> **WHAT YOU NEED TO DO**
From the first line of the data down to the line bearing "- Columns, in", output every line exactly and include no pictures.

----- INFORMATION SHOWN

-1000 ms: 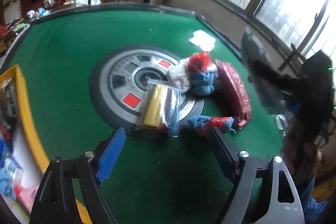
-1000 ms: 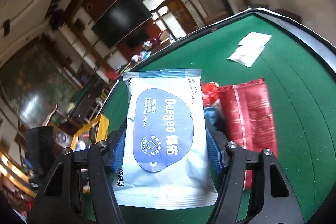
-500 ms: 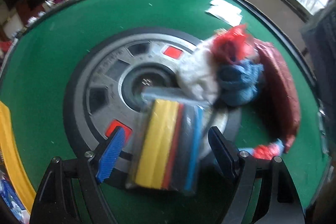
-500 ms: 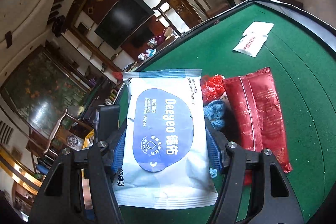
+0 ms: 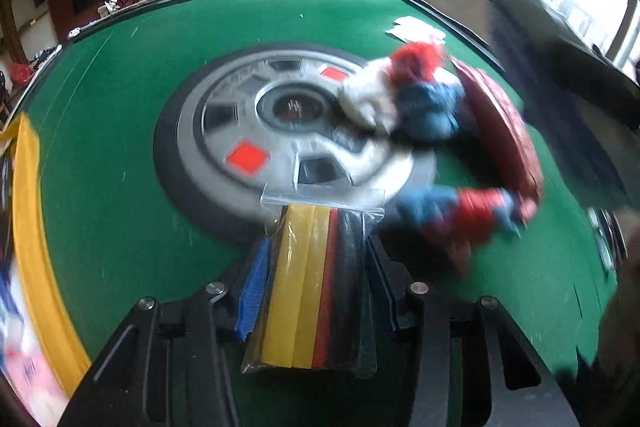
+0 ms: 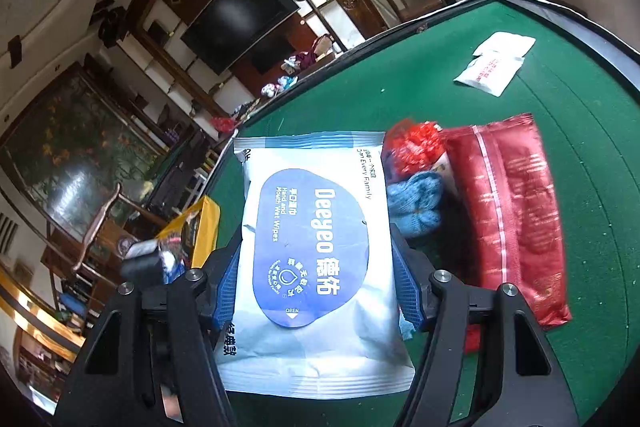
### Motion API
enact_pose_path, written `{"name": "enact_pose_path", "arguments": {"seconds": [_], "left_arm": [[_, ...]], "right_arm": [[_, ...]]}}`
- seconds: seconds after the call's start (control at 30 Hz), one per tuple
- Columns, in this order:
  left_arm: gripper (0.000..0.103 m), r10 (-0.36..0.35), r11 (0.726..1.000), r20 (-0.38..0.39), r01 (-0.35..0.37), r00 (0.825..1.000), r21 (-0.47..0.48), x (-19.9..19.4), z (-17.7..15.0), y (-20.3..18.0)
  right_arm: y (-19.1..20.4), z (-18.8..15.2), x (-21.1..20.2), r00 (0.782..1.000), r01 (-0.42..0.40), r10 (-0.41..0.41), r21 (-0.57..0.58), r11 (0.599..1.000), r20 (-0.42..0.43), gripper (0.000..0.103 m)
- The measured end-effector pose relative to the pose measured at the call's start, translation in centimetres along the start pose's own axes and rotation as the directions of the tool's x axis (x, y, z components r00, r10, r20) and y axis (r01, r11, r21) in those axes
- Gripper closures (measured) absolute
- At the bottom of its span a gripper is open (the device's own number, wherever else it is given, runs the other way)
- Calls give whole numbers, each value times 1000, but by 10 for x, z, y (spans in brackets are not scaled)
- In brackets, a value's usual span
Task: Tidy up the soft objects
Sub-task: 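Lift strip pack with left gripper while right gripper holds Deeyeo wipes pack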
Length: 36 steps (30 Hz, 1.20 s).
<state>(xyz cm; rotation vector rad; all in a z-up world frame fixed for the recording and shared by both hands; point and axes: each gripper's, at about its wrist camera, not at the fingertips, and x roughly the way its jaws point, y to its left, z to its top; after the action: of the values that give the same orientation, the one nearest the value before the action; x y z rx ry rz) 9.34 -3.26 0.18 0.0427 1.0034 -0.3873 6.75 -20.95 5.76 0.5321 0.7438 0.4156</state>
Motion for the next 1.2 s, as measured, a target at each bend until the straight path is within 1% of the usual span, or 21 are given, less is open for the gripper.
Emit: {"name": "enact_pose_path", "arguments": {"seconds": [0.07, 0.17, 0.23, 0.33, 0.5, 0.6, 0.73, 1.2], "left_arm": [[55, 8, 1000, 12, -8, 1000, 14, -6, -13, -4], [54, 16, 999, 30, -17, 999, 32, -9, -20, -7], [54, 21, 999, 36, -23, 999, 48, -9, -20, -8], [54, 29, 998, 38, -31, 999, 62, -6, -19, -12], [55, 55, 993, 52, -60, 997, 99, -10, -26, -15], [55, 25, 996, 61, -30, 998, 81, -14, -27, -11], [55, 0, 998, 99, -6, 995, 64, -25, -25, -8], [55, -30, 999, 191, 34, 981, -19, -55, -16, 20]], "right_arm": [[6, -4, 6, 1000, -3, 3, -18, 1000, -18, 38], [17, -10, 13, 999, -2, 0, -57, 998, -38, 38], [22, -14, 16, 999, 1, -4, -83, 997, -43, 38], [27, -15, 19, 999, 25, -30, -110, 994, -38, 38], [25, -14, 22, 999, 16, -21, -92, 996, -47, 38], [26, -14, 22, 999, 15, -20, -95, 995, -44, 38], [27, -14, 20, 999, 14, -17, -103, 995, -33, 38], [31, -18, 24, 999, 24, -28, -114, 993, -41, 38]]}}
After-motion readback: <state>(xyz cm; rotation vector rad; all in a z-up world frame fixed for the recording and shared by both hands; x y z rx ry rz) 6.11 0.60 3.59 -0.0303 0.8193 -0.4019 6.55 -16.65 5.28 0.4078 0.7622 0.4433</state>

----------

> **ANSWER TO THE EXERCISE**
-1000 ms: 
-1000 ms: 
-500 ms: 
-500 ms: 
+0 ms: 
+0 ms: 
### Motion API
enact_pose_path, written `{"name": "enact_pose_path", "arguments": {"seconds": [_], "left_arm": [[_, ...]], "right_arm": [[_, ...]]}}`
- seconds: seconds after the call's start (control at 30 Hz), one per tuple
- Columns, in this order:

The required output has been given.